#### TASK REQUIREMENTS:
Starting at the first line of the data below, repeat each line word for word up to and including the line with "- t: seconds".

═════ INPUT RECORDS ═════

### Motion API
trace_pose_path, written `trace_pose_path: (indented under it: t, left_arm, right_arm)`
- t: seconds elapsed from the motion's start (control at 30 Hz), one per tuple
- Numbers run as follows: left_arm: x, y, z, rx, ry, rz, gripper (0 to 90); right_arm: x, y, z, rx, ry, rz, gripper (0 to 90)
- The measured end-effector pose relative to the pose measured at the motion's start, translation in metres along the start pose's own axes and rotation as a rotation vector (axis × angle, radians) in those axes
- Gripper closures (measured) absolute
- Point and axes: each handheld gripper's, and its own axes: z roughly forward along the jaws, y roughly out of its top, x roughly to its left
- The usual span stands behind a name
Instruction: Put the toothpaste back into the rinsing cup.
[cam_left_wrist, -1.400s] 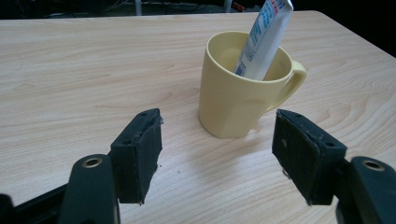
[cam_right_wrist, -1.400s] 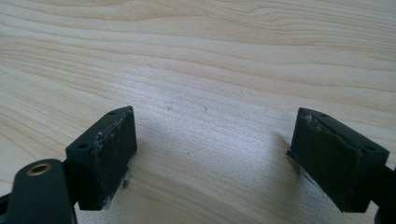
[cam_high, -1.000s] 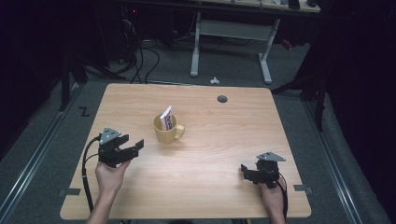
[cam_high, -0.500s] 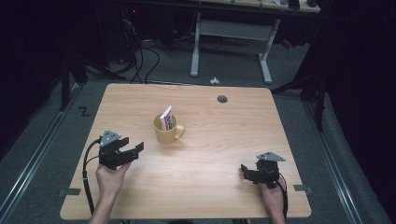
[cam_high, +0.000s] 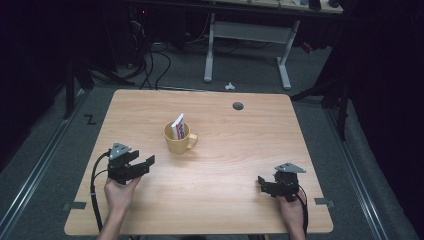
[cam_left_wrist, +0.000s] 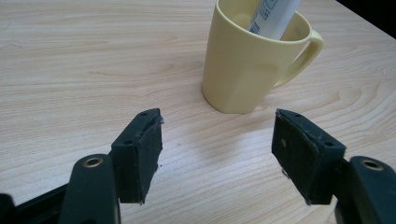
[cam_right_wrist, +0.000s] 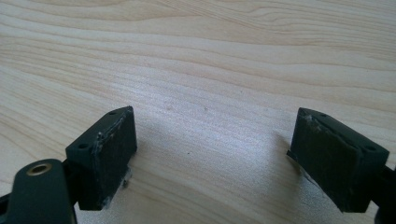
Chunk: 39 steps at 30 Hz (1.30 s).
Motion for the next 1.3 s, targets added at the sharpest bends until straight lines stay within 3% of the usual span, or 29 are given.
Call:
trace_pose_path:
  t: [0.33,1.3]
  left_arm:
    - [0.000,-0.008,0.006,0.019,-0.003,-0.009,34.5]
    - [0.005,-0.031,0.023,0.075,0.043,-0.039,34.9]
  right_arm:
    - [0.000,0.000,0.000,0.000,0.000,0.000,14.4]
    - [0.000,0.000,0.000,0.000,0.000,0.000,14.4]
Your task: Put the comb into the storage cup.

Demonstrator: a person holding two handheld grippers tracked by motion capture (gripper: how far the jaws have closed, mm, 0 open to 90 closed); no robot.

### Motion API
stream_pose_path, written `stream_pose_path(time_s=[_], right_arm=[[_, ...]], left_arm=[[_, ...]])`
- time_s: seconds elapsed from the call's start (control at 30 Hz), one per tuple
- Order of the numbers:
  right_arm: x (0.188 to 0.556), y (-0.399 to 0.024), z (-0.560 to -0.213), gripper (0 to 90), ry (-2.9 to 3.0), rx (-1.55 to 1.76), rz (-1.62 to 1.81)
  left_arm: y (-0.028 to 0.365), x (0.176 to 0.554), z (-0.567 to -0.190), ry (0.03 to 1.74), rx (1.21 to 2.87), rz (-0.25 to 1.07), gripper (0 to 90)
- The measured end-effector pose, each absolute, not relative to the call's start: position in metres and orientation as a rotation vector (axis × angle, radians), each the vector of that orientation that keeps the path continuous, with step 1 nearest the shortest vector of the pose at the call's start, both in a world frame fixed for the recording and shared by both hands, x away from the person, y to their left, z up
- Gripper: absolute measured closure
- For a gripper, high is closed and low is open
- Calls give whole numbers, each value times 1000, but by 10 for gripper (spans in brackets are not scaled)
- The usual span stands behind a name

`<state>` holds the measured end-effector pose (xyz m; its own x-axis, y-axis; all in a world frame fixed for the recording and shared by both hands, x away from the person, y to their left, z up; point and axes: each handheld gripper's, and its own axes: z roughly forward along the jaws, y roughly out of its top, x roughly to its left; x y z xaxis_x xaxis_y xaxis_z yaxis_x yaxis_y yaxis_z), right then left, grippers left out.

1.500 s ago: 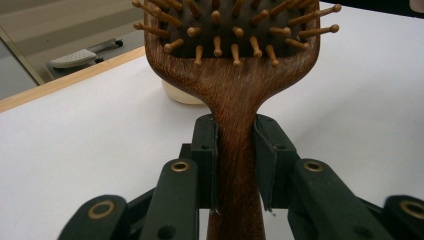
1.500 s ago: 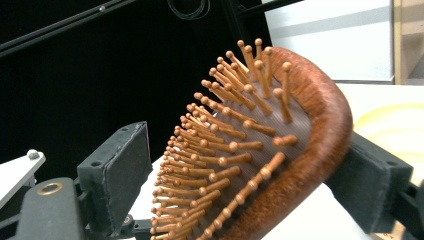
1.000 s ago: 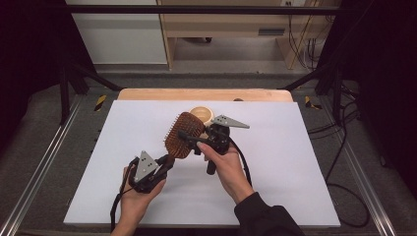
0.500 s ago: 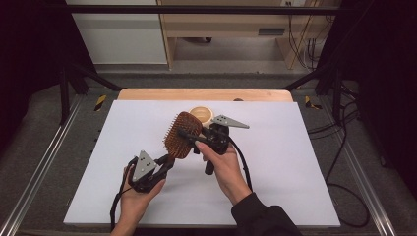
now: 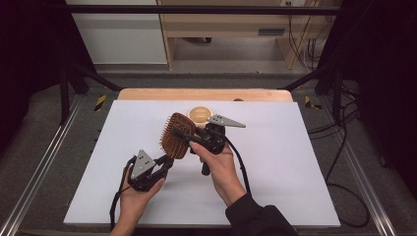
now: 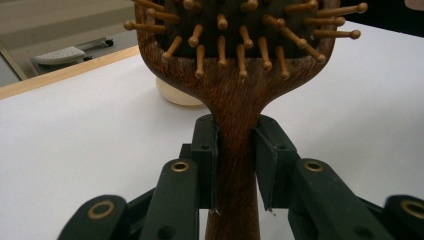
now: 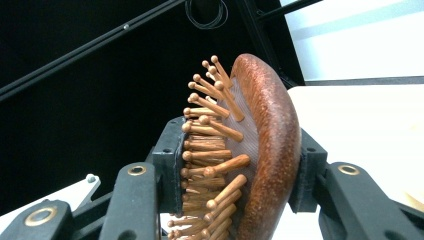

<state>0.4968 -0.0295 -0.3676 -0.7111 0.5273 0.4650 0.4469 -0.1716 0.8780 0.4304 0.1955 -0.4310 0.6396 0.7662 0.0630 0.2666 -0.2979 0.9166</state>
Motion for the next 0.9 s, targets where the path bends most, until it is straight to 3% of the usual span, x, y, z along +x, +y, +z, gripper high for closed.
stream_pose_path(time_s=[0.57, 0.9], right_arm=[[497, -23, -360, 531, 2003, 1152, 2023], [503, -30, -351, 530, 1960, 1168, 2015]], left_arm=[[199, 434, -431, 867, 1802, 538, 706], [199, 438, -431, 890, 1751, 451, 483]])
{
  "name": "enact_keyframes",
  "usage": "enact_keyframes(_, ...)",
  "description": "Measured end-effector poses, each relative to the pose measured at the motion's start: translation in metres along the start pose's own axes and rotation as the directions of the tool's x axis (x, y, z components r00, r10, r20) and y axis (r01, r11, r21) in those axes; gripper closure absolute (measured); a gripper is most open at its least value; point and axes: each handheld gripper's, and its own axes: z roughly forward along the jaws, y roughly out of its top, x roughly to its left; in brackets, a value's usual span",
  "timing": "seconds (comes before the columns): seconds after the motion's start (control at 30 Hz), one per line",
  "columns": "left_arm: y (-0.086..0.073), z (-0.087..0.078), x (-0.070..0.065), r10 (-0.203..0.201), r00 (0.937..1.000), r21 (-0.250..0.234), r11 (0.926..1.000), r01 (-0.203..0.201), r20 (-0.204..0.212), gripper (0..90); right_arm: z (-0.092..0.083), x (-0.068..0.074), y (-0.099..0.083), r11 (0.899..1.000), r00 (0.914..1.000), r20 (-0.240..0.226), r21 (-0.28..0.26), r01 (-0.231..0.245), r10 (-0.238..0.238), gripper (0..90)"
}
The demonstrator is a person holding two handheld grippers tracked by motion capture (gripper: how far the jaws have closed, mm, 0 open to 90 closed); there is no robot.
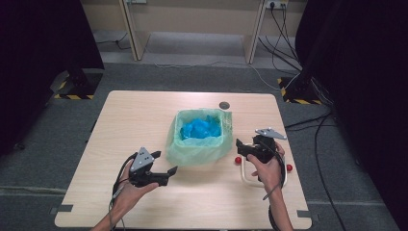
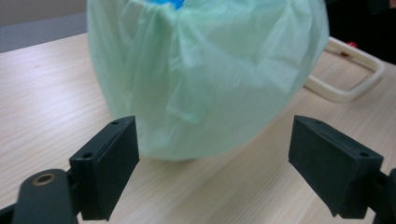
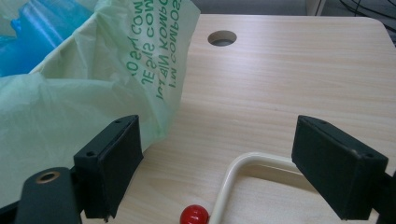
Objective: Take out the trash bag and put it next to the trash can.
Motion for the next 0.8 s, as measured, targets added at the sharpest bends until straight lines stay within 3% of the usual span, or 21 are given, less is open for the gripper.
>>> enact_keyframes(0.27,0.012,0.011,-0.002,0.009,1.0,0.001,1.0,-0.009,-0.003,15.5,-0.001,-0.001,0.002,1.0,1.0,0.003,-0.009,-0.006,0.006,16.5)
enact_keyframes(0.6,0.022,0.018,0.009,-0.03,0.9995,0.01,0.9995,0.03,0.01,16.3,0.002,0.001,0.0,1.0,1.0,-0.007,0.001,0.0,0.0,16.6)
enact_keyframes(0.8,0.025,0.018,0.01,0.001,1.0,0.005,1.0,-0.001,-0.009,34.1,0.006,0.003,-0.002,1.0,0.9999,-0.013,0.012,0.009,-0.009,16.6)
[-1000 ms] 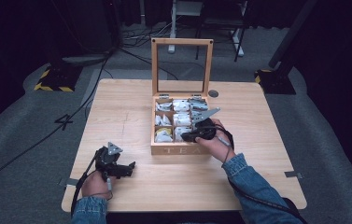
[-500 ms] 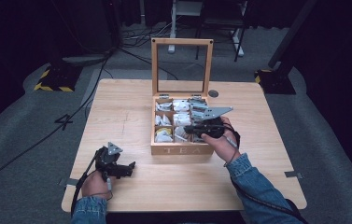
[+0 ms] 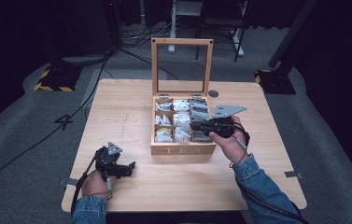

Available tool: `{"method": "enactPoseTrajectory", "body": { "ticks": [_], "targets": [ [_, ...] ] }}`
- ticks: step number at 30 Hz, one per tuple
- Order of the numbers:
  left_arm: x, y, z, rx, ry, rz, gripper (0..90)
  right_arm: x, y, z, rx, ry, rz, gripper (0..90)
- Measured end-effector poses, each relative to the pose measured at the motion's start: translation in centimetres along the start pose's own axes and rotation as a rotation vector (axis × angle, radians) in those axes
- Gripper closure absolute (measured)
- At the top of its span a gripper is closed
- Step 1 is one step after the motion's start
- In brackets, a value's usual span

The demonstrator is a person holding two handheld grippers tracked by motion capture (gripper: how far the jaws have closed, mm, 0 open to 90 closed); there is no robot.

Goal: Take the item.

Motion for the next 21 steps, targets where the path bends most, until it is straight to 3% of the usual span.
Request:
{"method": "enactPoseTrajectory", "body": {
  "ticks": [11, 19, 21],
  "targets": [
    [0.0, 0.0, 0.0, 0.002, 0.0, 0.004, 0.0, -1.1, -1.8, 0.1, -0.027, 0.032, 0.031, 90.0],
    [0.1, 0.0, -0.1, 0.0, 0.005, 0.001, 0.0, -2.8, -3.9, 0.3, -0.042, 0.062, 0.083, 90.0],
    [0.0, 0.1, -0.1, -0.001, 0.0, 0.005, 0.0, -3.5, -4.7, 0.5, -0.046, 0.069, 0.114, 90.0]
  ]
}}
Point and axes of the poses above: each handheld gripper's, and its own axes: y roughly forward along the jaws, z roughly out of its underside, x roughly to its left, the point moved 6 cm from there along y, roughly forward along the jaws, and after that the axes turned 7 degrees about z, right-handed, at the moved point
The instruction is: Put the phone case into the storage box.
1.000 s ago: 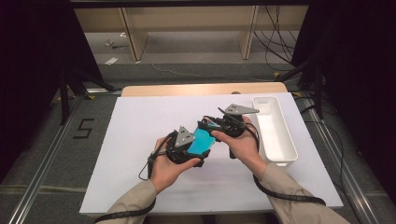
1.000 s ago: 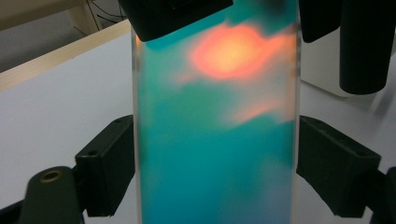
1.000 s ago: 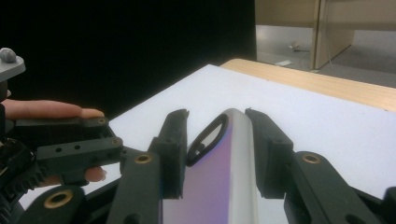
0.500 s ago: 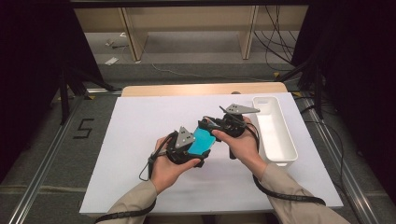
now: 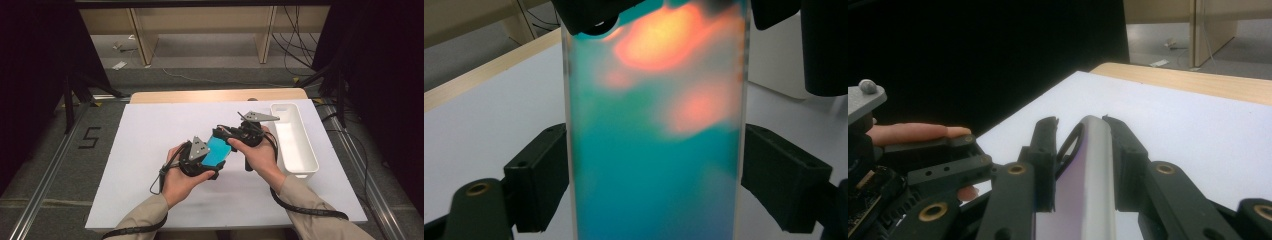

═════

#### RESPONSE TO THIS EXERCISE:
### Motion API
trace_pose_path, written `trace_pose_path: (indented under it: t, left_arm, right_arm)`
- t: seconds elapsed from the motion's start (control at 30 Hz), one per tuple

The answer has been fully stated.